The Coalition leaders of the opposition alliance that defeated former president Yahya Jammeh in the polls and ended his dictatorship

I wish to once again register profound congratulations and gratitude to the Coalition 2016 leadership and various participants, home and abroad, for their unprecedented and exceptional achievement in restoring democracy in the Gambia.

December 2016 marked a new chapter in the annals of history of democracy in Africa. It witnessed one of the most awe-inspiring, widely followed and vulnerable elections in the continent, ushering a new dawn in its political ambience. After a pulsating tense political campaign, Gambians voted for change, subjecting the dictatorship of former President Yahya AJJ Jammeh to defeat by a coalition candidate and current president, HE Adama Barrow.

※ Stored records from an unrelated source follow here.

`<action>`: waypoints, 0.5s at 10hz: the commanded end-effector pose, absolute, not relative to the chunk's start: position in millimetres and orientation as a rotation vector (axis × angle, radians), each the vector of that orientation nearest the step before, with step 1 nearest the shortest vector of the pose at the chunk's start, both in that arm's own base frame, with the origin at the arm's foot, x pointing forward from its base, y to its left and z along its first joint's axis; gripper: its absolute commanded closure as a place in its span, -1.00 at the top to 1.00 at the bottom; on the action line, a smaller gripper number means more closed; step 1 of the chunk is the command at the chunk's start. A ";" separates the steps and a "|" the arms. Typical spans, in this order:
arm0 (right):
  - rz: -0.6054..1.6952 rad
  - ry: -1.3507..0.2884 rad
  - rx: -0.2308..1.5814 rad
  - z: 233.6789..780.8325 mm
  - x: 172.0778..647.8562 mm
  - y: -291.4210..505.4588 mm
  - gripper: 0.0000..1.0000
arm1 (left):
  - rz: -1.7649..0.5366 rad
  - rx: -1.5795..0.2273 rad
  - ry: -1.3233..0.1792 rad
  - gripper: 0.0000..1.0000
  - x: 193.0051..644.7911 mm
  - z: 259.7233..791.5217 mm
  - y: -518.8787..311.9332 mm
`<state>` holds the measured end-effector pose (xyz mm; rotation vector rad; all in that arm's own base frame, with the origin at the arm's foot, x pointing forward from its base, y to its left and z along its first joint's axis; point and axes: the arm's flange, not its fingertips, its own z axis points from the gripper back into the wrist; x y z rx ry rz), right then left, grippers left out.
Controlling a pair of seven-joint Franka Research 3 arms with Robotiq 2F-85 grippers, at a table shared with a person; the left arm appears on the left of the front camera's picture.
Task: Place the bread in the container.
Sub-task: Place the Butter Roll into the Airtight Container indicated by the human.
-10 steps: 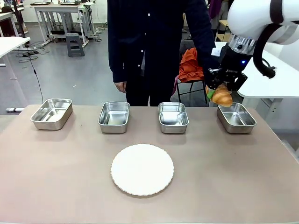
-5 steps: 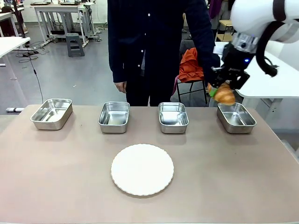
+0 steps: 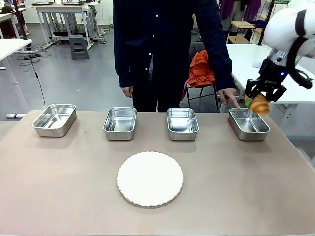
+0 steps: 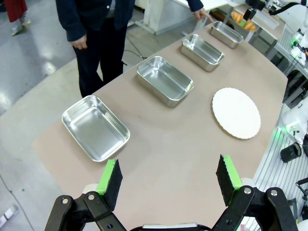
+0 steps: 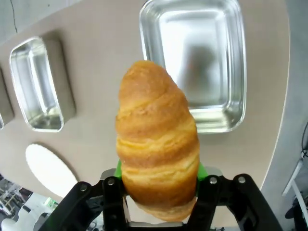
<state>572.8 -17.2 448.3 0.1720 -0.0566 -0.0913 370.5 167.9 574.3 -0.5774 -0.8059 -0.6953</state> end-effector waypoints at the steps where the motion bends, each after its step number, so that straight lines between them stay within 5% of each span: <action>1: -0.068 -0.095 0.170 435.0 591.3 -23.6 0.00 | -0.710 -0.578 -0.813 1.00 369.3 574.4 168.8; 5: -0.049 -0.102 0.152 391.3 612.1 -40.3 0.00 | -0.710 -0.578 -0.813 1.00 369.3 574.4 168.8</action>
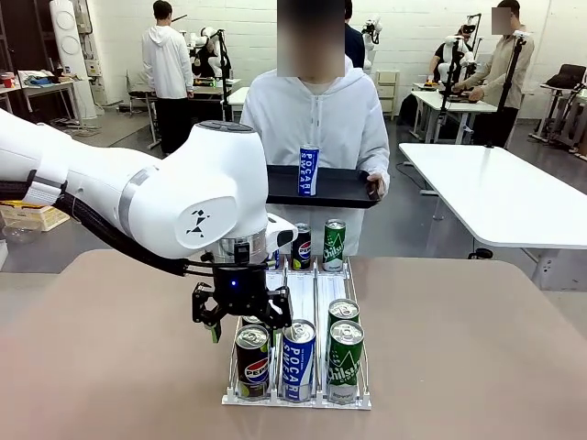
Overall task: Retrieve and hand over the desired beverage to the person.
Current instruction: Pick up another can of the same type that the person held from the Automatic Can Dispenser.
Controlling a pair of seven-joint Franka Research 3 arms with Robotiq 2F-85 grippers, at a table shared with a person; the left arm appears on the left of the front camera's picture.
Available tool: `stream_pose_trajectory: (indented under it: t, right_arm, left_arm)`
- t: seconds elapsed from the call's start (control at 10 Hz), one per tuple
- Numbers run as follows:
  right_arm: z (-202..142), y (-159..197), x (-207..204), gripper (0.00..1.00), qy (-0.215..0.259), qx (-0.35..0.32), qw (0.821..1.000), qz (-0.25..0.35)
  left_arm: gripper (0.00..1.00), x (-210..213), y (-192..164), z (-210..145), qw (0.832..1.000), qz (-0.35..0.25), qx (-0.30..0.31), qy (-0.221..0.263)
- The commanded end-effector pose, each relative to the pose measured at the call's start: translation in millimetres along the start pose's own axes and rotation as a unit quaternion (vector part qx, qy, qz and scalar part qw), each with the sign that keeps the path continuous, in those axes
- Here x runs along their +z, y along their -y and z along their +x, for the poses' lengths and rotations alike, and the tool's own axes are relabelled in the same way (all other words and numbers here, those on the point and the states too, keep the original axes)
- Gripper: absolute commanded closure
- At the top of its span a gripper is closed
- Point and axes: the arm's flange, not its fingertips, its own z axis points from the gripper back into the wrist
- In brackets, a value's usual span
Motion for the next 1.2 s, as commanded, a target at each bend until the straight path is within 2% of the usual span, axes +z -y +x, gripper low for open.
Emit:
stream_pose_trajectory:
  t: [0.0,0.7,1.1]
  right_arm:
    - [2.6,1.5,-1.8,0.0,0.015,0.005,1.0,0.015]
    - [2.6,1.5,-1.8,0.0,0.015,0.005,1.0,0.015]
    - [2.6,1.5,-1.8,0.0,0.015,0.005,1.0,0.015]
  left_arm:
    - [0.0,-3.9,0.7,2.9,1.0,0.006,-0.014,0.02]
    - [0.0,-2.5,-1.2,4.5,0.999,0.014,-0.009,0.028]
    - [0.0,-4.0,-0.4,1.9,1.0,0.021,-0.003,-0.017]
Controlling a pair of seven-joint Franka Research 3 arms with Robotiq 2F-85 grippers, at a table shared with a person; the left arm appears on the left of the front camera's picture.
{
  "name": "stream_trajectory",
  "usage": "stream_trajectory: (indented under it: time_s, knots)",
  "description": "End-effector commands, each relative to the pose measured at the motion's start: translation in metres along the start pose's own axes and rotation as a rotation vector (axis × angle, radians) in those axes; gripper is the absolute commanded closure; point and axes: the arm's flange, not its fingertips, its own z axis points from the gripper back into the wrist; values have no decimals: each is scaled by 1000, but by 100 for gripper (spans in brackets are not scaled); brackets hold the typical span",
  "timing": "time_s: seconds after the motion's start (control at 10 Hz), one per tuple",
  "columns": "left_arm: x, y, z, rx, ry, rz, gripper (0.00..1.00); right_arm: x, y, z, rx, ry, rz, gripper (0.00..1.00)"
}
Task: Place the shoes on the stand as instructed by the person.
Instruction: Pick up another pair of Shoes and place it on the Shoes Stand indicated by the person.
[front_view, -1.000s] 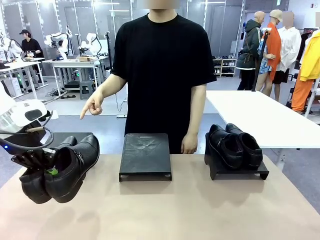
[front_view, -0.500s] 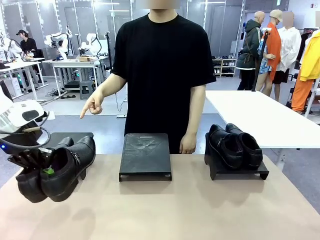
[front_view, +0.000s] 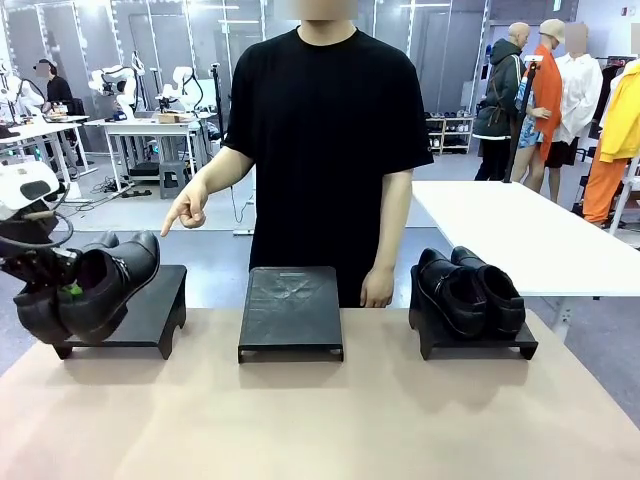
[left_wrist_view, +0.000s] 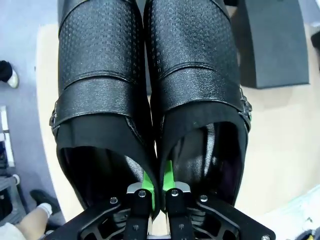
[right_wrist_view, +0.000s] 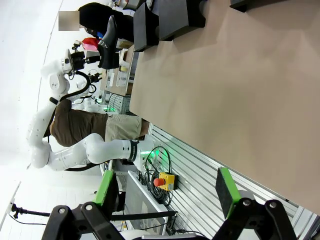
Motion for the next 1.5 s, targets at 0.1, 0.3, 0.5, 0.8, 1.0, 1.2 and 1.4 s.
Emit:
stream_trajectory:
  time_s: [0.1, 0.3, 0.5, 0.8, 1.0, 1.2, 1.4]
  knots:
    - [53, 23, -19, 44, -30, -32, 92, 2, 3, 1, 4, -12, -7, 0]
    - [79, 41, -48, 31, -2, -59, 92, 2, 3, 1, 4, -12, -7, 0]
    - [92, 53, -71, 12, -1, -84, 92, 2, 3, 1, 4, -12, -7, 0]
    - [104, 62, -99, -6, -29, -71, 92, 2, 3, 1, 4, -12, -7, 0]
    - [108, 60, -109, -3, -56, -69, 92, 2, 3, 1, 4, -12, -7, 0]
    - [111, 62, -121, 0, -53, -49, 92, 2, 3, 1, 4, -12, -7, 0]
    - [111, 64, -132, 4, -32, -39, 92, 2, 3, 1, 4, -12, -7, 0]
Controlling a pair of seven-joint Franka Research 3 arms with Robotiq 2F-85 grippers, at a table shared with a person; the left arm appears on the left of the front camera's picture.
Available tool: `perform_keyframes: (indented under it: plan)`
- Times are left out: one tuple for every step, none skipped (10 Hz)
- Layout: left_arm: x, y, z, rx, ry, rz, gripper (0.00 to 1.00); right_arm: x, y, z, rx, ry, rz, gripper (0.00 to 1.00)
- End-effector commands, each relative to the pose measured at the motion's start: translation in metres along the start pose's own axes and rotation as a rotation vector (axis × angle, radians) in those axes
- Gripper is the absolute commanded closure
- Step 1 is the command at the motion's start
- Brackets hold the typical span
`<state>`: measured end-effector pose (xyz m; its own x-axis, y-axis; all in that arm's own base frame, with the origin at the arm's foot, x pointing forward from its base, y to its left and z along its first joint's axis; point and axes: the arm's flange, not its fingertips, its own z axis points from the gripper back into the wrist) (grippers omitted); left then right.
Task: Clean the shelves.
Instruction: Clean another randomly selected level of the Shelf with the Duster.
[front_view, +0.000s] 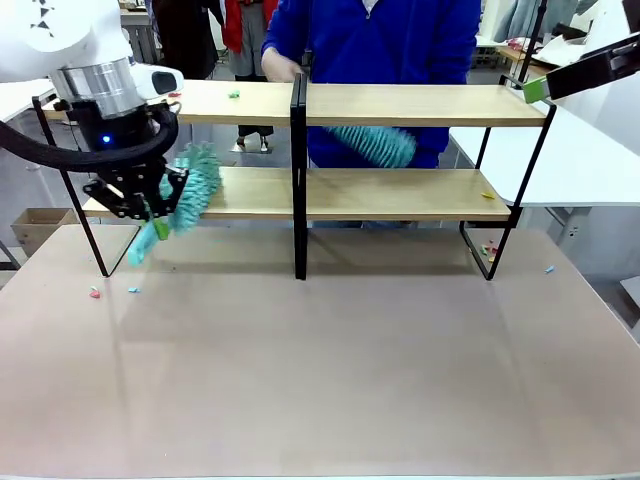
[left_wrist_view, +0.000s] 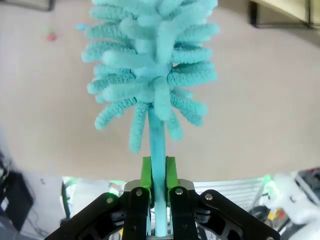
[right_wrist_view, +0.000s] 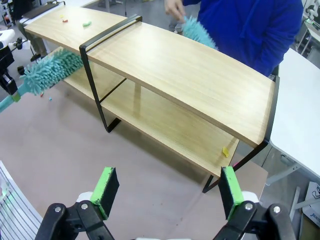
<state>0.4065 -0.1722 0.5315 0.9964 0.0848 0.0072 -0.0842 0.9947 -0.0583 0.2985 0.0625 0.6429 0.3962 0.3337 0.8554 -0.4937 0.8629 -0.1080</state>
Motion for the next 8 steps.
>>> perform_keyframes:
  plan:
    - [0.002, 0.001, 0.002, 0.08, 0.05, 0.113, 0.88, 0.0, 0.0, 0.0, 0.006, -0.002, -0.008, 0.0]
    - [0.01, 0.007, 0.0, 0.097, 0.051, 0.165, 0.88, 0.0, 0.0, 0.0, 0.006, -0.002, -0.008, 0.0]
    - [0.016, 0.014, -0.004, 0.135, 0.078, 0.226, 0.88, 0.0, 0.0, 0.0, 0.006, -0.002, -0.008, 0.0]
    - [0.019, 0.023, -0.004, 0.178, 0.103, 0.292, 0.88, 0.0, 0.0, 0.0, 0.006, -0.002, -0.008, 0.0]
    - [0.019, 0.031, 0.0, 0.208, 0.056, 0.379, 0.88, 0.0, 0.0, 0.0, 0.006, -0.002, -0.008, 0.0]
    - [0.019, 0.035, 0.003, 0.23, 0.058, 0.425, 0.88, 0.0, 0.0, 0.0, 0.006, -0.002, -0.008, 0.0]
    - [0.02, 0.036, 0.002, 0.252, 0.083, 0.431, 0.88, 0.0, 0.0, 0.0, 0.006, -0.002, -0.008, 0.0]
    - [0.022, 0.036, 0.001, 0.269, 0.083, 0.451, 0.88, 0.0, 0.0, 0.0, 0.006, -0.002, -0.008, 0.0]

Barrow was then a little known, shy, calm and humble looking fellow, whose emergence on the then volcanic or volatile political scene of the country took many by surprise.

Notwithstanding, the democratic wind of change that blew Barrow IN had compelled Jammeh to personally accept defeat, only for him to unfortunately make a U-turn on his hitherto public acceptance. President Jammeh then blatantly claimed that the elections were rigged and hence must be nullified.

Consequently, Jammeh’s reluctance to relinquish and his desperate attempts to hang onto power was greeted with persuasion, stern warnings and then coercion from the ECOWAS, who were amply backed by the blessings of the UN, African Union and other major world powers in their drive and hell-bent resolve to help ensure that the democratic verdict of Gambia’s electorates prevail, at all cost. That firm ECOWAS commitment, courage and wisdom to ensure democracy prevails in the Gambia, was unprecedented, highly commendable and ever cherished.

Accordingly, President Barrow’s regime is understandably a coalition government that was expected to rule the country based on the 2016 Coalition manifesto (philosophy and programme) rather than any single party, personal or President-Barrow agenda, for that matter.

On the contrary, the Gambia government is rapidly deviating from the motive of Coalition 2016 programme in favour of the President’s. Fundamentally, instead of a President Barrow ‘’Agenda’’ I think our government needs to go back to the drawing boards and embrace the Coalition 2016 manifesto/agenda to lead the Gambia to the Promised Land.

Supporters of the United Democratic Party (UDP) opposition alliance presidential candidate, Adama Barrow attend a campaign rally in Buffer zone, Gambia November 29, 2016. Picture taken November 29, 2016. REUTERS/ Thierry Gouegnon – RC197DEA9CE0

It is confusing and worrying to hear our famous Coalition 2016 flag-bearer, turned-president, alluding, saying if anyone does not support his ‘’agenda’’. Frankly speaking, there should be no agenda in the Gambia today bigger than the Coalition 2016 agenda, because it was that agenda that was sold to the Gambian electorates. And they bought into it to removed ex-President, Jammeh and his enablers from power for democracy to prevail.

Therefore, any President Barrow agenda that contravenes the Coalition 2016 manifesto is tantamount to a deviation and hence a recipe for misrepresenting the true spirit of our democracy and by extension a potential stimulus for repression.

To avoid history repeating itself, I am by this message humbly appealing to all the various stakeholders of the Coalition 2016 agreement, most notably HE the President, Hon Halifa Sallah, Lawyer Ousainou Darboe, hon Ahmad Mai Fatty, Hon O. J. Jallow, Hon Amat Bah, Hon Dembo Bojang and Mrs Fatoumatta Tambajang, to name but a few, to reassume and shoulder their rightful leadership responsibilities, rallying behind President Barrow to ensure that the government stays on course in making good the 2016 Coalition programme, to the letter.

Mother Gambia cannot afford sliding back into absolute rule, hence the need to remind President Barrow and our Coalition think tank that they owe it to the Gambian voters to deliver on the Coalition premise through which they came to power.

Collectively, several parties harnessed their human and material resources under the amicable ambience of Mrs Fatoumata Tambajang’s selfless tutelage. That shrewd painstaking and persuasive prowess that cajoled voters to the coalition philosophy against the valour of the then President Jammeh, must continue, to deliver that promise.

I therefore, humbly call on Mrs Tambajang to once again be our torch bearer for the Coalition 2016 crisis management and paving the best collective way forward to save our fragile democracy.